The key is recognizing that this shock state does not always look like the others.

Warm, dry, bradycardic, and hypotensive after a spinal cord injury should get your attention.

Why Early Recognition Matters

Shock is easier to treat early.

That sentence should be printed on a sticker and placed somewhere EMS providers will see it before every call.

Once the patient is decompensating, multiple systems may be failing. The heart may be struggling. The lungs may be struggling. The brain may be underperfused. The vascular system may be unable to maintain pressure. The patient may be acidotic, hypoxic, hypotensive, or altered.

At that point, treatment is harder.

Early shock may be subtle. It may be a behaviour change. Anxiety. Restlessness. Mild confusion. A feeling that something is wrong. A high-risk mechanism. A sick-looking infection patient. A trauma patient with hidden bleeding. A chest pain patient who looks worse than the monitor suggests.
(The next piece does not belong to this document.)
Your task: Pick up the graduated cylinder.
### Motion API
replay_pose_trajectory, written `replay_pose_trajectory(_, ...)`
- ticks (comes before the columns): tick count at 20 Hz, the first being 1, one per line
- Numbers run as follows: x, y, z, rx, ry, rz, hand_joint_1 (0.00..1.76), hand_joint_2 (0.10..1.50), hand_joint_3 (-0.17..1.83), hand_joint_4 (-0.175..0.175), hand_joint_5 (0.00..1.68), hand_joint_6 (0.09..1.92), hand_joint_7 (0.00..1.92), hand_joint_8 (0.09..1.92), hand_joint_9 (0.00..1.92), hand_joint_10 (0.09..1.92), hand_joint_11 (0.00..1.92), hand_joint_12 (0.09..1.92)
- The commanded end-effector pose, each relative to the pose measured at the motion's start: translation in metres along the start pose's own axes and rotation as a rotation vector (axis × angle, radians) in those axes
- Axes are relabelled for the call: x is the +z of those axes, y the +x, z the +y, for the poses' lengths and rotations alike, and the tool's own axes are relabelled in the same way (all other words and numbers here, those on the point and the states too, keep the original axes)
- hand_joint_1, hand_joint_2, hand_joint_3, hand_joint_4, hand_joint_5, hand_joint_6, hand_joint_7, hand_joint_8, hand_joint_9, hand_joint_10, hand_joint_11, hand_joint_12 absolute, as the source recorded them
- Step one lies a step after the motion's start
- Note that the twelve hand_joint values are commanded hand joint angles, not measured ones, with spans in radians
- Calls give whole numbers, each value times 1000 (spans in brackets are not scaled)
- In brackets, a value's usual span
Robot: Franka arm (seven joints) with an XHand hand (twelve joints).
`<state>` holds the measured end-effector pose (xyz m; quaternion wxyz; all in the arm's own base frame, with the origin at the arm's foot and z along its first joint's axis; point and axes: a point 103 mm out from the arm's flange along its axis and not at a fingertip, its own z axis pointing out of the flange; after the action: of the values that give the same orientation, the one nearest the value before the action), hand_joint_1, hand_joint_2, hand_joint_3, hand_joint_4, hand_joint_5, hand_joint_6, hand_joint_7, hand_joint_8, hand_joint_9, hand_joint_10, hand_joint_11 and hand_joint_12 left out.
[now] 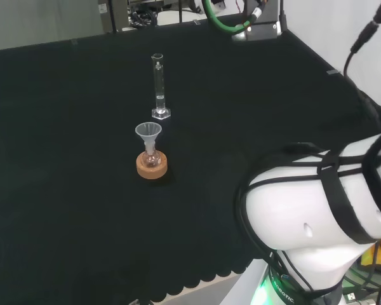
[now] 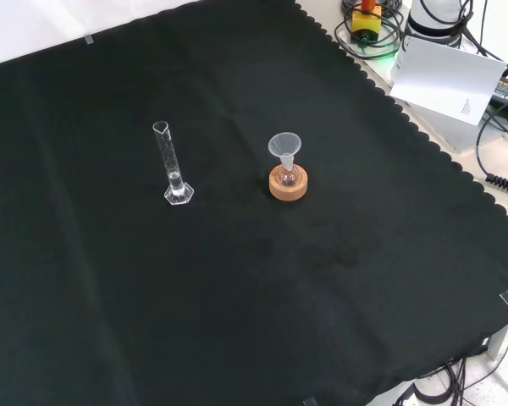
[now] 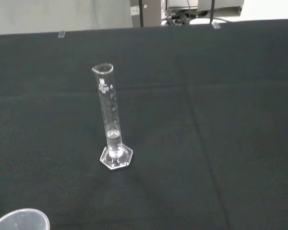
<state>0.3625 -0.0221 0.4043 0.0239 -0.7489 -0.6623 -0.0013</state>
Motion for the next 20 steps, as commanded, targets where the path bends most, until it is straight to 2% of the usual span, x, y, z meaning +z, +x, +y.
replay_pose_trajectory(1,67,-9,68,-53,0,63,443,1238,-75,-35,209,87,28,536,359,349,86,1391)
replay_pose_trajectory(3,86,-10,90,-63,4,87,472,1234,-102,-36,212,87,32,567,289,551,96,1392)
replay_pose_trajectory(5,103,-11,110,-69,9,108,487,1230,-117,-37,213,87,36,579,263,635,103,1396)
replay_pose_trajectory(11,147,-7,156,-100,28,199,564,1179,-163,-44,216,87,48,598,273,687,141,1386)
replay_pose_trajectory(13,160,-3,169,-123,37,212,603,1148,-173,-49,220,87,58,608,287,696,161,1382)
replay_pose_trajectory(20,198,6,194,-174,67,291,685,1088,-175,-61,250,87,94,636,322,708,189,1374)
The goal is not to memorize every possible sign and symptom in isolation.

The goal is to recognize patterns.

Ask yourself:

  • Is the Pump working?
  • Is the Container full?
  • Can the Container constrict?
  • Is Ventilation adequate?
  • Is Command sending the right signals?
  • Is the patient compensating?
  • Is compensation starting to fail?

That framework can help organize your assessment and treatment priorities.
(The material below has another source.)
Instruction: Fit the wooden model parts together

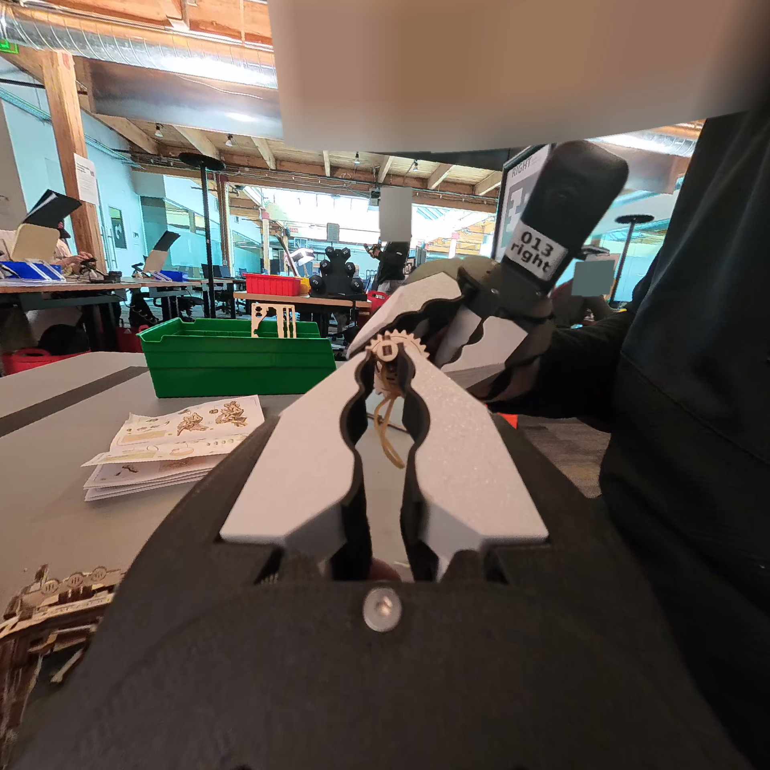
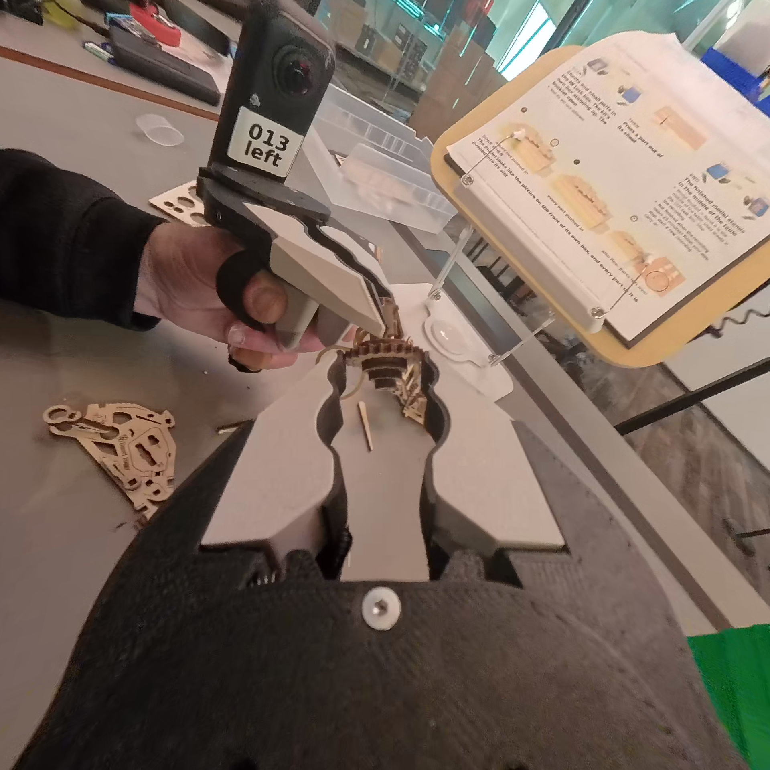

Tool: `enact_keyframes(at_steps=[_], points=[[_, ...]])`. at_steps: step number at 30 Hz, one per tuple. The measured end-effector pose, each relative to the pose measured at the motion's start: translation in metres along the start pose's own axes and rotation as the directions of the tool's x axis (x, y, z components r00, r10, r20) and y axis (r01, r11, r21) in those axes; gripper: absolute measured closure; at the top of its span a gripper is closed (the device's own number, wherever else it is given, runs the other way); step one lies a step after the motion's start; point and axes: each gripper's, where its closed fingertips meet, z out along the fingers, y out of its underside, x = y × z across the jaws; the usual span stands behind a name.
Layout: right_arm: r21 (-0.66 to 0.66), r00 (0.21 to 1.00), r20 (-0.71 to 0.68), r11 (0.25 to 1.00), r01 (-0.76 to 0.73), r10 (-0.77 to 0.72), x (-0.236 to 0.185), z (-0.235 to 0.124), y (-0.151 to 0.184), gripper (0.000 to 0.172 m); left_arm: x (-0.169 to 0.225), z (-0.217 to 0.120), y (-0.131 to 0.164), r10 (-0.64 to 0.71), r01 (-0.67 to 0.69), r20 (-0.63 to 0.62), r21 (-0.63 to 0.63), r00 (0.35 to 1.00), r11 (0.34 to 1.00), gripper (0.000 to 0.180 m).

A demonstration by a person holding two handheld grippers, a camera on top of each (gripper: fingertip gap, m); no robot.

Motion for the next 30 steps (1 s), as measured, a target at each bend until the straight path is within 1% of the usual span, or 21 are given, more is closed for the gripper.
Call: enact_keyframes(at_steps=[3,5,8,11,15,17,20,23,24,26,27,28,29,30], points=[[-0.018,0.999,0.024,0.999,-0.046,0.046,0.000,0.000,0.003,0.139,-0.001,0.000,0.003,0.031,-0.031,0.011,-0.028,0.999,0.999,0.172],[-0.024,0.997,0.039,0.998,-0.066,0.067,-0.001,0.000,0.002,0.139,-0.001,0.000,0.003,0.018,-0.018,0.006,-0.028,1.000,0.999,0.172],[-0.017,0.975,0.128,0.984,-0.179,0.180,-0.007,0.000,0.000,0.138,0.003,-0.003,0.004,0.033,-0.034,-0.019,-0.049,0.999,0.998,0.172],[-0.029,0.945,0.199,0.965,-0.261,0.261,-0.010,-0.001,0.000,0.138,0.005,-0.003,0.004,0.041,-0.042,-0.033,-0.057,0.999,0.997,0.172],[-0.045,0.921,0.231,0.949,-0.313,0.315,-0.013,0.000,0.002,0.139,0.006,-0.003,0.006,0.056,-0.058,-0.030,-0.077,0.998,0.995,0.172],[-0.041,0.931,0.207,0.954,-0.298,0.300,-0.012,0.003,0.006,0.138,0.003,-0.003,0.009,0.057,-0.058,-0.015,-0.090,0.998,0.994,0.172],[-0.024,0.935,0.198,0.955,-0.296,0.294,-0.012,0.005,0.006,0.137,0.000,-0.004,0.006,-0.004,0.003,-0.011,-0.057,1.000,0.998,0.172],[-0.034,0.943,0.188,0.961,-0.275,0.276,-0.009,0.006,0.011,0.138,-0.003,-0.003,0.011,-0.109,0.108,-0.024,-0.047,0.994,0.993,0.172],[-0.041,0.940,0.184,0.958,-0.285,0.288,-0.008,0.006,0.013,0.138,-0.006,-0.003,0.012,-0.118,0.117,-0.009,-0.047,0.993,0.992,0.170],[-0.068,0.943,0.151,0.955,-0.290,0.297,-0.002,0.008,0.022,0.138,-0.016,-0.008,0.007,-0.101,0.103,0.054,-0.036,0.993,0.994,0.141],[-0.087,0.944,0.137,0.953,-0.290,0.300,0.000,0.009,0.027,0.138,-0.023,-0.014,0.003,-0.087,0.090,0.090,-0.033,0.992,0.995,0.132],[-0.103,0.944,0.131,0.951,-0.290,0.302,0.001,0.009,0.032,0.138,-0.033,-0.021,0.000,-0.055,0.062,0.143,-0.045,0.988,0.997,0.128],[-0.117,0.946,0.124,0.951,-0.287,0.301,0.002,0.010,0.037,0.138,-0.044,-0.029,0.001,-0.007,0.024,0.200,-0.085,0.980,0.996,0.128],[-0.132,0.948,0.115,0.951,-0.281,0.296,0.003,0.011,0.042,0.138,-0.059,-0.038,0.007,0.051,-0.008,0.268,-0.161,0.962,0.987,0.131]])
Take the Full Shock Blocks Course

The full course includes more lessons, case examples, quizzes, downloadable resources, and a certificate that can be submitted to the Alberta College of Paramedics for continuing education credit.

Take the full Shock Blocks course here:

If you are an EMR, EMT, PCP, ACP, paramedic student, or practicing EMS provider, this course is built to help you understand shock in a way that works on real calls, not just in textbook chapters.

Shock is complex, but it does not have to feel like a mystery wrapped in a blood pressure cuff.

Break it into blocks.

Find the failing system.

Treat the right systems with the right treatment.

Recognize deterioration early.

And please, do not wait for the blood pressure to crash before you believe the patient is sick.